The Frontline Health Workers Coalition, which launched today with the release of a new report focusing on the need for frontline health workers, is calling on the U.S. administration to train and support an additional 250,000 new frontline health workers — and to better support the capacity and impact of existing workers where the need is greatest.

Frontline health workers are often the only link to health care for millions of children and their families in the developing world who live beyond the reach of hospitals and clinics. These workers — mostly community health workers and midwives, but also doctors and nurses who may be serving at the community level — and can provide families with a range of proven, life-saving services including maternal and newborn care, child health, and management of chronic and communicable diseases, such as tuberculosis, AIDS and diabetes. Yet according to the World Health Organization, there is a global shortage of at least one million frontline health workers.

“The world has experienced dramatic declines in deaths thanks largely to the care provided by these local health heroes,” says Mary Beth Powers, chair of the Coalition. “But despite this progress, nearly 21,000 children still die every day, most from preventable causes, and 1,000 girls and women die each day in pregnancy and childbirth.
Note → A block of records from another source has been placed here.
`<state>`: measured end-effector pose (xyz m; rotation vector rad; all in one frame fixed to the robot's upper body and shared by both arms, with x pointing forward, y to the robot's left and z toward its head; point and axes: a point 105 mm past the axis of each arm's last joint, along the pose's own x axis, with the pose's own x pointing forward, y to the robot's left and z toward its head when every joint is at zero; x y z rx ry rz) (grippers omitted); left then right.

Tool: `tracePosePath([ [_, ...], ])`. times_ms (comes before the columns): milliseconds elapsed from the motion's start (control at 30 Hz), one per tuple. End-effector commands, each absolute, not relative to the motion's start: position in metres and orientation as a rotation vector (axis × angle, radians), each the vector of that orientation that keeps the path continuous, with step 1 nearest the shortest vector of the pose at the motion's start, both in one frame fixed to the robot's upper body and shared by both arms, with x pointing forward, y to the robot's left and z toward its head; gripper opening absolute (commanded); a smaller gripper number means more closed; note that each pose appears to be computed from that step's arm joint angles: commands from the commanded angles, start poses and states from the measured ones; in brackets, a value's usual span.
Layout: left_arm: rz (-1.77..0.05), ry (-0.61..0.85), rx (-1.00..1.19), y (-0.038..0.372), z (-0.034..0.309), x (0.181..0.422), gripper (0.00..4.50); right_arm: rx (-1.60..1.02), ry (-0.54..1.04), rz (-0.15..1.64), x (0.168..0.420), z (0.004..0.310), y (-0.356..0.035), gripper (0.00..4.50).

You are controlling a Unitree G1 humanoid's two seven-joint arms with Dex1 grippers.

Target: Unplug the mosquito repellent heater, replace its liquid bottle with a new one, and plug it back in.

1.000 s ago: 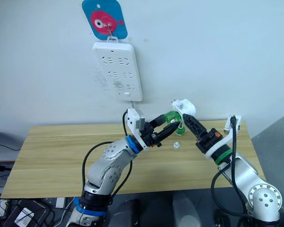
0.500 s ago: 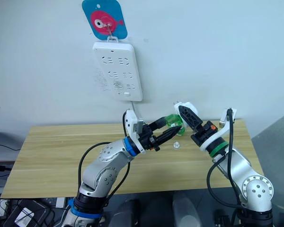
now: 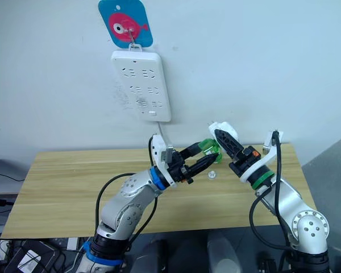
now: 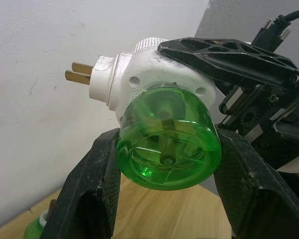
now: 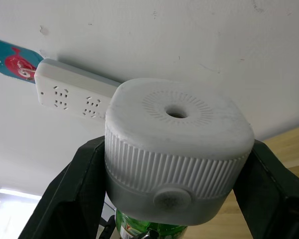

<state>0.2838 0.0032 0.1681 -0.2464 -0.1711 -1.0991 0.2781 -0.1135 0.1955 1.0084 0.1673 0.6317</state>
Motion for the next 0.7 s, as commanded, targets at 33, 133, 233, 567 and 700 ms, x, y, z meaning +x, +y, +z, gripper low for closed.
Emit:
tracePosePath([
  [33,-1.068,-0.198,-0.152,0.01,0.167,0.287,3.28,1.004,0.139,0.716,0.267,0.209,-0.105,3.14],
  [133,-1.039,-0.181,-0.046,0.024,0.158,0.29,4.2,0.988,0.131,0.709,0.267,0.209,-0.109,3.11],
  [233,-1.008,-0.151,0.002,0.047,0.154,0.292,4.5,0.953,0.11,0.69,0.27,0.211,-0.116,3.11],
  [567,-0.813,-0.183,0.067,0.134,0.21,0.317,4.5,0.37,0.055,0.877,0.257,0.217,-0.101,3.11],
  [700,-0.699,-0.197,0.066,0.162,0.224,0.328,4.5,0.229,0.025,0.942,0.252,0.216,-0.091,3.11],
])
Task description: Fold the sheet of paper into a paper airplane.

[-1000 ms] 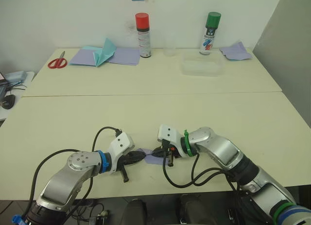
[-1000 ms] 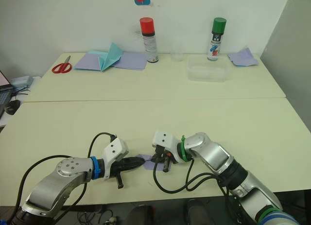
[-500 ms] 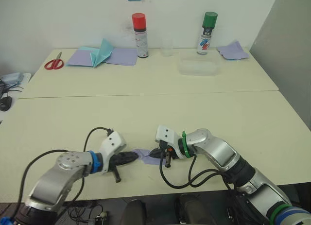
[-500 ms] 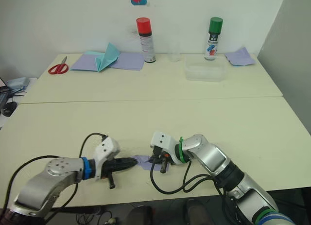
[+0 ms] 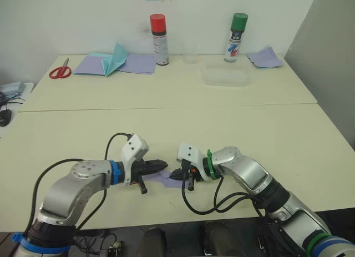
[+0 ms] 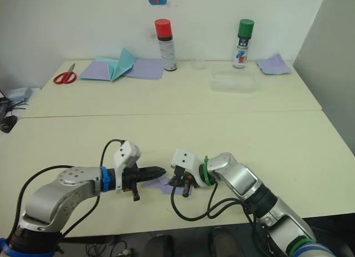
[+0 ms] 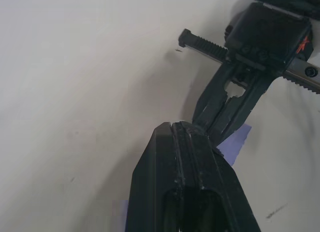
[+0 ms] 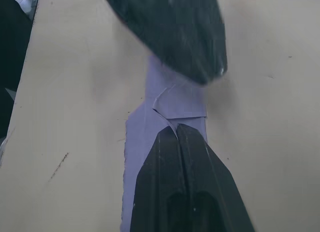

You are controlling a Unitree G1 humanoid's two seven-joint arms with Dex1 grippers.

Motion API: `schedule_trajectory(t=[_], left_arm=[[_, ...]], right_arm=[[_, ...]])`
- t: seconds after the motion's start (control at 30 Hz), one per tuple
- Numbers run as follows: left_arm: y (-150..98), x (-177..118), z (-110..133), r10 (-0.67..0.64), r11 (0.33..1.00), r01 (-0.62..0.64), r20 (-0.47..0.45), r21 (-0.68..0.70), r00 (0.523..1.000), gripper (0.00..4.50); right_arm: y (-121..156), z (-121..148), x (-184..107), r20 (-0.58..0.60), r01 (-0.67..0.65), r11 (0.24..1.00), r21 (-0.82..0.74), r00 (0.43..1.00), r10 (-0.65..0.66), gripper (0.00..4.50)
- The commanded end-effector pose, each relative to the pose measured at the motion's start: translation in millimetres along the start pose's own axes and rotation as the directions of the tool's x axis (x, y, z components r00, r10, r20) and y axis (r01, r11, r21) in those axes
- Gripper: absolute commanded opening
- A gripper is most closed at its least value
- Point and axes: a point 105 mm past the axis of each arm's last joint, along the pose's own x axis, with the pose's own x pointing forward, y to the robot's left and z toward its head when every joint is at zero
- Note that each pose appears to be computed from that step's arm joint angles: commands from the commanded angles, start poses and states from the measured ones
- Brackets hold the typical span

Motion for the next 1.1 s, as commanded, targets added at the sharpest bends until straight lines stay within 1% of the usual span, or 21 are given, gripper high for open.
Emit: schedule_trajectory(t=[0.03, 0.17, 0.3, 0.4, 0.57, 0.63, 0.73, 0.83, 0.9, 0.93, 0.97, 1.0, 1.1], left_arm=[[3.4, 5.3, -7.8, 0.026, 0.999, -0.025, -0.035, 0.041, 0.999, 0.0], [6.2, 6.9, -25.8, 0.038, 0.998, -0.032, -0.111, 0.052, 0.993, 0.0], [6.9, 6.4, -32.0, 0.034, 0.998, -0.028, -0.131, 0.052, 0.991, 0.0], [6.6, 8.6, -37.0, 0.029, 0.998, -0.022, -0.146, 0.053, 0.989, 0.0], [8.9, 11.2, -40.6, 0.033, 0.998, -0.024, -0.155, 0.057, 0.987, 0.0], [9.3, 11.4, -41.1, 0.033, 0.998, -0.024, -0.156, 0.059, 0.987, 0.0], [11.4, 11.6, -43.0, 0.049, 0.996, -0.036, -0.162, 0.079, 0.986, 0.0], [10.3, 11.1, -43.9, 0.043, 0.996, -0.031, -0.161, 0.079, 0.986, 0.0], [9.5, 10.8, -44.5, 0.042, 0.996, -0.029, -0.162, 0.081, 0.986, 0.0], [9.2, 10.5, -44.9, 0.041, 0.996, -0.028, -0.163, 0.083, 0.986, 0.0], [8.9, 10.4, -45.1, 0.04, 0.996, -0.027, -0.164, 0.084, 0.986, 0.0], [9.0, 10.1, -45.5, 0.039, 0.996, -0.025, -0.166, 0.086, 0.985, 0.0], [9.1, 10.1, -45.2, 0.037, 0.995, -0.022, -0.169, 0.093, 0.985, 0.0]], right_arm=[[-7.1, -9.4, -0.7, -0.04, 0.036, 0.999, 0.019, 0.999, -0.035, 0.03], [-7.0, -8.9, -2.3, -0.039, 0.034, 0.999, 0.028, 0.999, -0.033, 0.03], [-1.8, -5.5, -3.6, -0.023, -0.003, 0.999, 0.045, 1.0, 0.004, 0.03], [1.6, 0.1, -7.9, 0.0, -0.041, 0.997, 0.069, 0.999, 0.041, 0.65], [3.8, 14.8, -31.8, 0.039, -0.091, 0.992, 0.085, 0.995, 0.088, 2.35], [6.1, 22.1, -44.2, 0.064, -0.123, 0.988, 0.096, 0.991, 0.117, 2.35], [0.9, 37.5, -60.1, 0.138, -0.113, 0.988, 0.101, 0.986, 0.098, 2.35], [-6.5, 43.5, -60.7, 0.197, -0.048, 0.991, 0.124, 0.98, 0.023, 1.76], [-11.5, 39.2, -53.4, 0.202, 0.017, 0.993, 0.117, 0.978, -0.041, 1.06], [-11.3, 36.4, -49.1, 0.201, 0.03, 0.993, 0.116, 0.978, -0.053, 0.74], [-8.8, 32.6, -44.1, 0.198, 0.033, 0.992, 0.118, 0.979, -0.056, 0.32], [-5.8, 28.8, -39.1, 0.194, 0.031, 0.992, 0.118, 0.979, -0.054, 0.03], [-0.8, 12.7, -24.3, 0.165, 0.047, 0.992, 0.117, 0.984, -0.066, 0.03]])
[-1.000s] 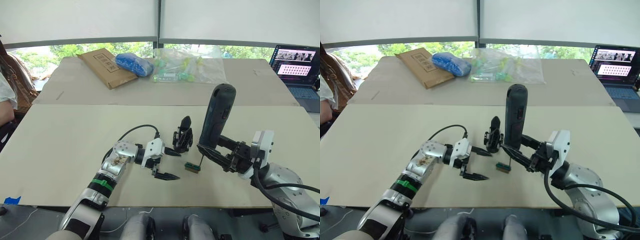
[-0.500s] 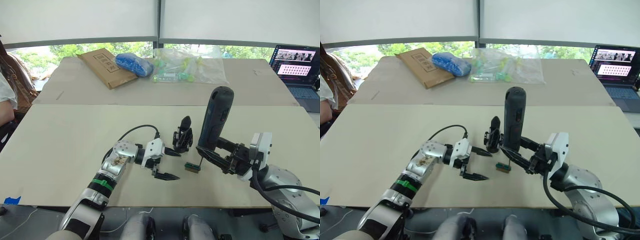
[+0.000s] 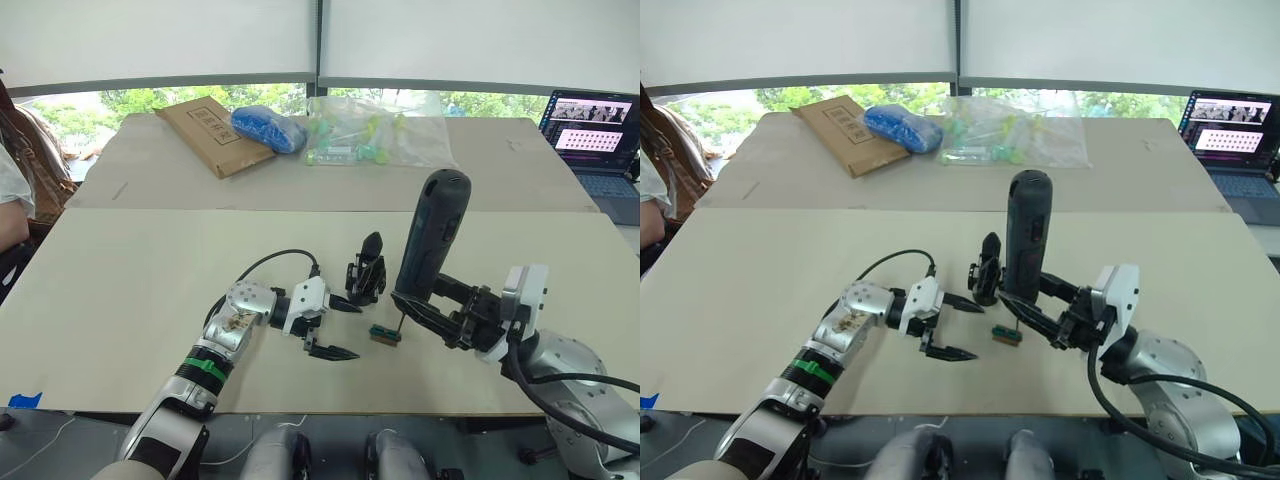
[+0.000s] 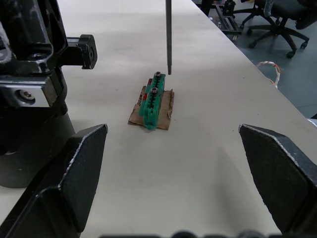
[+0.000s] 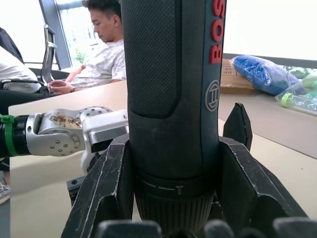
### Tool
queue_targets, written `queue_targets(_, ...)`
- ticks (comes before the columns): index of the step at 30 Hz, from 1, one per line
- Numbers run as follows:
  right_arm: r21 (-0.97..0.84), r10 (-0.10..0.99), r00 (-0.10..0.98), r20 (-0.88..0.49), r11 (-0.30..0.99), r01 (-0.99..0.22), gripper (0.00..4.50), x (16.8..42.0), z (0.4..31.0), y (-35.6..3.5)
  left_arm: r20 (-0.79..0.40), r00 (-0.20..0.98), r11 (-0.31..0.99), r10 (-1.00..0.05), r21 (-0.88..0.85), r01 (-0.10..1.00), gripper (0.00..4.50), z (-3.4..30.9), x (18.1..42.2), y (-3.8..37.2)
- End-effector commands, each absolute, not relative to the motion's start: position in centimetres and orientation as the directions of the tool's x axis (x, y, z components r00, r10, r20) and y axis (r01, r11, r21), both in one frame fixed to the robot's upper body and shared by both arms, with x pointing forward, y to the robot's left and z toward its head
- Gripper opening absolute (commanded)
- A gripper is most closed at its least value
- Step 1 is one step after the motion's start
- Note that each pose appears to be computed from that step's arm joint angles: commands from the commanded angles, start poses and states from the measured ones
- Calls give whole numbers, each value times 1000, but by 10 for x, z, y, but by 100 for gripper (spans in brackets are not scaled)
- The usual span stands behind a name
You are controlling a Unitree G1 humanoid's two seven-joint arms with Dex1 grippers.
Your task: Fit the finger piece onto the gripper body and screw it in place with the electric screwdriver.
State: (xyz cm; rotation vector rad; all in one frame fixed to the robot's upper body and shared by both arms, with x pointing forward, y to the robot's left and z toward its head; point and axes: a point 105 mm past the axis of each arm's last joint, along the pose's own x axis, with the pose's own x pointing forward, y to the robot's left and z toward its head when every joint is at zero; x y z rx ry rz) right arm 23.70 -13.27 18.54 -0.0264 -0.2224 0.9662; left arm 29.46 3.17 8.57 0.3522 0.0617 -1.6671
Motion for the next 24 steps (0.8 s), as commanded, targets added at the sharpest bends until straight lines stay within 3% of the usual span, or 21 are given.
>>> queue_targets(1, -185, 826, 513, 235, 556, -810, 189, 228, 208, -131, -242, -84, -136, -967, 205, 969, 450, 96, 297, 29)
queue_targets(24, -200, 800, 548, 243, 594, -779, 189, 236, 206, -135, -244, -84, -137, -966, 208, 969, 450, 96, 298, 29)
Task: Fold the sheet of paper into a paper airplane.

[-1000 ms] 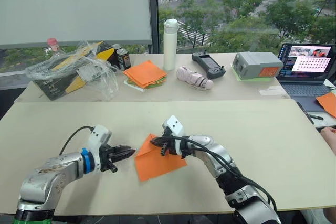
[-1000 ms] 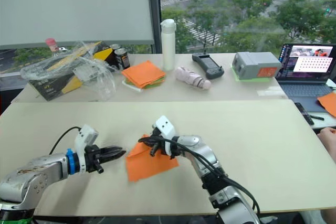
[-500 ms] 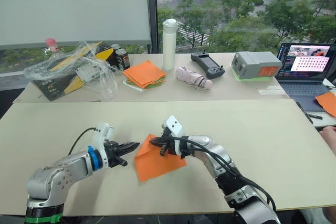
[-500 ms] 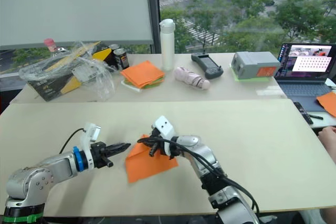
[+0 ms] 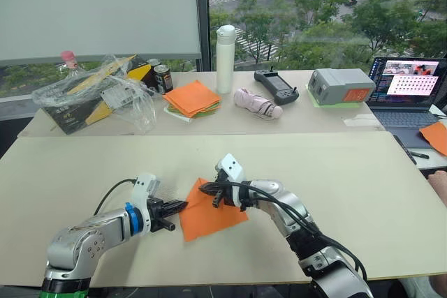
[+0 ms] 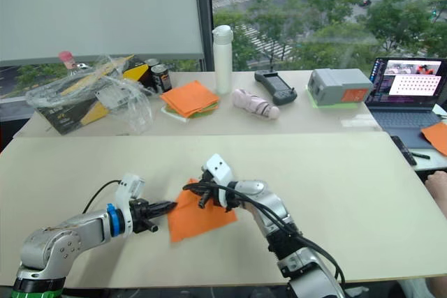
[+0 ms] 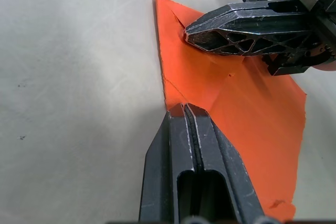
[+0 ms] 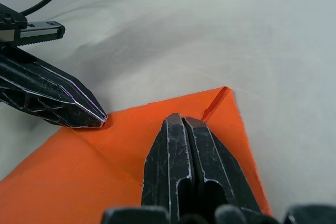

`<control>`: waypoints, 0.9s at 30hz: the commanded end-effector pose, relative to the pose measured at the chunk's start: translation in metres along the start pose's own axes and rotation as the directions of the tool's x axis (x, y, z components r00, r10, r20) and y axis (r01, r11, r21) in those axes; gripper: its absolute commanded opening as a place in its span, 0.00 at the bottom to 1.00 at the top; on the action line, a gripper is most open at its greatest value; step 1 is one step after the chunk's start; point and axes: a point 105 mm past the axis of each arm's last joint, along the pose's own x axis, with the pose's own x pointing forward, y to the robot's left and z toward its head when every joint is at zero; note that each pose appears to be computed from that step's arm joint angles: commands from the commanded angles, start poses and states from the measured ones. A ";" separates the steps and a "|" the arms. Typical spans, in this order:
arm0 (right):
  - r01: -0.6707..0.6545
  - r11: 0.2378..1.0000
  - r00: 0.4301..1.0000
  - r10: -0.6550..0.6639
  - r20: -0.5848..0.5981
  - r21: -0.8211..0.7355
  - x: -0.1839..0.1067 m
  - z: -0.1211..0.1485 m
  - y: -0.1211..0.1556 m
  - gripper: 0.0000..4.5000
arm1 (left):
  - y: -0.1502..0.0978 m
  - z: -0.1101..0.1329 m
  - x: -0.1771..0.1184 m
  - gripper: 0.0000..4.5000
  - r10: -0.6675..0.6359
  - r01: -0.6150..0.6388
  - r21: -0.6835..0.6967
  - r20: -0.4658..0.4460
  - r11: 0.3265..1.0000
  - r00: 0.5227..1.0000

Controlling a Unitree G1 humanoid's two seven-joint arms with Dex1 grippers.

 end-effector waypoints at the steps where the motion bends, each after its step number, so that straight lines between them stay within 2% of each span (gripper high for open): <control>1: 0.001 1.000 1.000 -0.001 -0.005 0.002 0.000 -0.003 0.001 0.00 | -0.001 -0.007 0.002 0.00 0.004 -0.004 0.031 -0.028 1.000 1.000; 12: -0.035 0.997 0.999 0.037 0.032 -0.073 0.005 0.020 0.013 0.00 | 0.002 -0.028 0.005 0.00 0.019 -0.017 0.021 -0.080 1.000 0.997; 16: 0.007 0.987 0.998 -0.017 -0.058 -0.164 0.010 0.013 0.007 0.00 | 0.001 -0.028 0.005 0.00 0.017 -0.016 0.017 -0.078 1.000 0.997; 27: -0.036 0.976 0.997 0.020 -0.073 -0.217 0.015 0.020 0.019 0.00 | 0.003 -0.029 0.004 0.00 0.035 -0.034 0.015 -0.074 0.999 0.997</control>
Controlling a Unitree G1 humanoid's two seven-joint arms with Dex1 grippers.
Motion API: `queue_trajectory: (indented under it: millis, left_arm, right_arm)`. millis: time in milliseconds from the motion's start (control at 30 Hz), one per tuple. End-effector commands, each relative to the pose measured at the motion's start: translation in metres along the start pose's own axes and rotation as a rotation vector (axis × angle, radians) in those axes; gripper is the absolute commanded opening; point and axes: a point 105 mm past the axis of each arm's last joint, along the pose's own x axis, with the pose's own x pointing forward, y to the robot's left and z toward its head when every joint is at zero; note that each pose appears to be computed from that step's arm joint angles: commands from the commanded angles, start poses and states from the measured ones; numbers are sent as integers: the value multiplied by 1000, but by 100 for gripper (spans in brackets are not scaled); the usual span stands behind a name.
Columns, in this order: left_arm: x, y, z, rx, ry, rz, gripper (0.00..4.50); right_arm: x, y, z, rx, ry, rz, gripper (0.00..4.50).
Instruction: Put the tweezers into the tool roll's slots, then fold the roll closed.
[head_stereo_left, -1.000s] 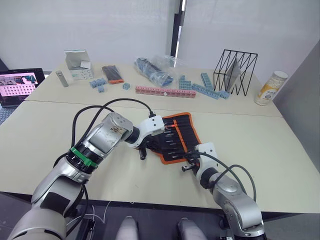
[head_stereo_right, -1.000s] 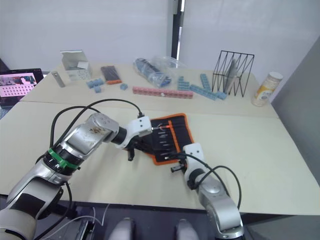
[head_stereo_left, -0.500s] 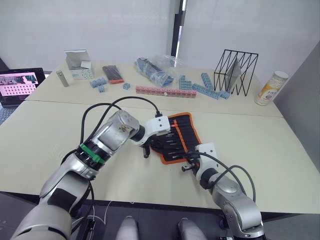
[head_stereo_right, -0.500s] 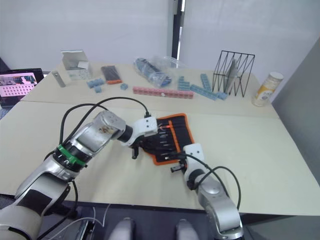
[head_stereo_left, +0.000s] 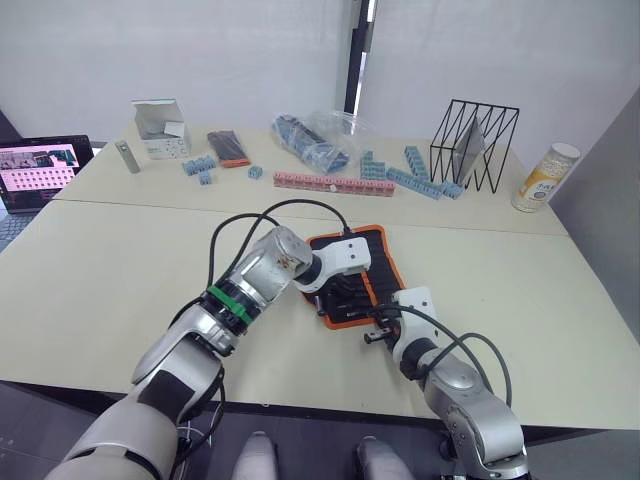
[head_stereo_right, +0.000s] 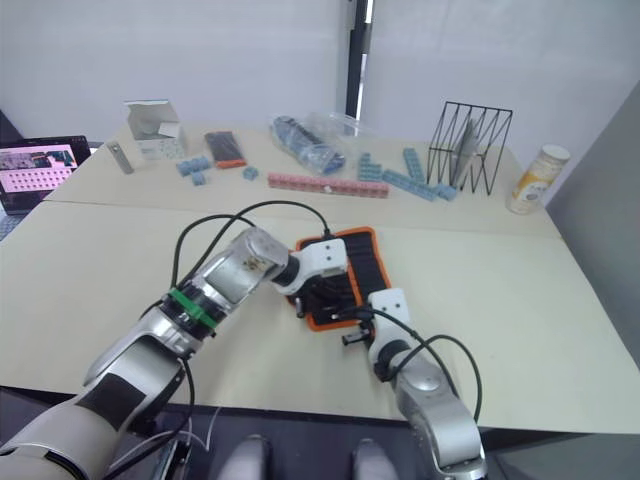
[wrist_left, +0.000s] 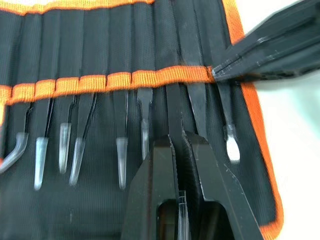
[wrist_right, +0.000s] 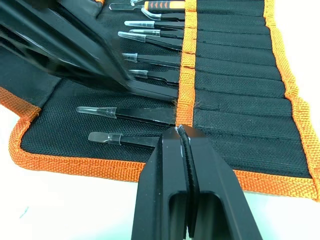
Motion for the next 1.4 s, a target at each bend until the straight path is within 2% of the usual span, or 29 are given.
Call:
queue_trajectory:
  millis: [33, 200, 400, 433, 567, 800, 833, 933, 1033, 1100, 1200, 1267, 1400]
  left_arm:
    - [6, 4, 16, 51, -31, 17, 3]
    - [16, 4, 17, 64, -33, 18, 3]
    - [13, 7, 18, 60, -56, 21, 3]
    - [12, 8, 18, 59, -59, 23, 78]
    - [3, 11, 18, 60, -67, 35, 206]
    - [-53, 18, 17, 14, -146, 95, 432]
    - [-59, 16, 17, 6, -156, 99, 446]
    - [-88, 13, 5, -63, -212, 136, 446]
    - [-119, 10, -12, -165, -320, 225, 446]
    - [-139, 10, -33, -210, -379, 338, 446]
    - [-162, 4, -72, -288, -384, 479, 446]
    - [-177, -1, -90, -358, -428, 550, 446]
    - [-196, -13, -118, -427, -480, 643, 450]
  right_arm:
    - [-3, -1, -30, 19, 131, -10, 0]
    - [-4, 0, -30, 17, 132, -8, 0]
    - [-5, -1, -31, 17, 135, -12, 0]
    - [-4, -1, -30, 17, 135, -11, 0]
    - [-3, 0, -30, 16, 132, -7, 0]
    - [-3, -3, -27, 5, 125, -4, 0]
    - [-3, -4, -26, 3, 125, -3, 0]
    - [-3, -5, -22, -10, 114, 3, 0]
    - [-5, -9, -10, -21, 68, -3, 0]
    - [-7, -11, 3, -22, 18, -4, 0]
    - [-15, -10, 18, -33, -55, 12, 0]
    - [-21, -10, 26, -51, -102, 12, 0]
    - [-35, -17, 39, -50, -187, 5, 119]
Investing in the technologies and medicines to prevent and treat diseases is important, but insufficient. Simply put, without health workers to deliver the life-saving medicines and information, there is no pathway to good health.”

The new Coalition report documents why frontline health workers are a good investment, including:

  • Frontline health workers are the backbone of effective health systems and the only way to serve millions of families who live beyond the reach of hospitals and clinics;
  • Frontline health workers are relatively inexpensive to train and support. It can cost as little as $300 to train a frontline health worker in crucial lifesaving skills;
  • Frontline health workers are less likely to migrate from their communities to search for higherpaying jobs;
  • Frontline health workers are trusted in their community and deliver services in synch with local needs and cultural beliefs, and can help ensure care reaches those who need it most;
  • In countries – such as Ethiopia, Bangladesh and Nepal — where public and private investments to strengthen frontline health workers have been made, deaths due to preventable causes have decreased and populations are healthier and population growth rates are slowing; and 
  • Investing in health in developing countries can also help advance U.S. strategic interests by building more stable, prosperous communities.

Additionally, eight corporations are coordinating with the new Frontline Health Workers Coalition to
bolster the private sector’s ongoing work to increase the number of trained health workers, improve
retention rates among existing health workers, and enhance the capacity of existing health workers.